# About this task:
An exact copy of the data below is required; return it in full.

# Source material:
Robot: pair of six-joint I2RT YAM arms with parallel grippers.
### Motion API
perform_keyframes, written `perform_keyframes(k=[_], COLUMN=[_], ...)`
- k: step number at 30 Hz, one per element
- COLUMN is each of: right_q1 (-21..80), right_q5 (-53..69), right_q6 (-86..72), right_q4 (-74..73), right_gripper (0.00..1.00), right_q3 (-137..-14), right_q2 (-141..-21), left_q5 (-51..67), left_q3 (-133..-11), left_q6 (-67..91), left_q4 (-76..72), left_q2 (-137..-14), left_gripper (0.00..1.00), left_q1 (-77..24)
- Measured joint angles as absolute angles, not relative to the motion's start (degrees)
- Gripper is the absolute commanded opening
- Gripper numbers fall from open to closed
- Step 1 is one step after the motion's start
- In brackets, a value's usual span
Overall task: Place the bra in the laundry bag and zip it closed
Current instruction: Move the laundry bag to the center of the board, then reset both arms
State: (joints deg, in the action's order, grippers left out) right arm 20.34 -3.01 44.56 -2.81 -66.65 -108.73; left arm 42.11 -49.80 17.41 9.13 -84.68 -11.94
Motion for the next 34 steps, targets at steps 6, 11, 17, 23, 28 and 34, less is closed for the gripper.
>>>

# Answer for this exercise:
Robot: pair of six-joint I2RT YAM arms with parallel grippers.
### Motion API
perform_keyframes, written `perform_keyframes(k=[_], COLUMN=[_], ...)`
- k: step number at 30 Hz, one per element
- COLUMN is each of: right_q1 (-21..80), right_q5 (-53..69), right_q6 (-86..72), right_q4 (-74..73), right_gripper (0.00..1.00), right_q3 (-137..-14), right_q2 (-141..-21), left_q5 (-51..67), left_q3 (-133..-11), left_q6 (-67..91), left_q4 (-76..72), left_q2 (-137..-14), left_gripper (0.00..1.00), left_q1 (-77..24)
- Measured joint angles as absolute angles, not relative to the motion's start (degrees)
- Gripper is the absolute commanded opening
- Gripper numbers fall from open to closed
- Step 1 is one step after the motion's start
- In brackets, a value's usual span
Overall task: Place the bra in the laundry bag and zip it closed
Current instruction: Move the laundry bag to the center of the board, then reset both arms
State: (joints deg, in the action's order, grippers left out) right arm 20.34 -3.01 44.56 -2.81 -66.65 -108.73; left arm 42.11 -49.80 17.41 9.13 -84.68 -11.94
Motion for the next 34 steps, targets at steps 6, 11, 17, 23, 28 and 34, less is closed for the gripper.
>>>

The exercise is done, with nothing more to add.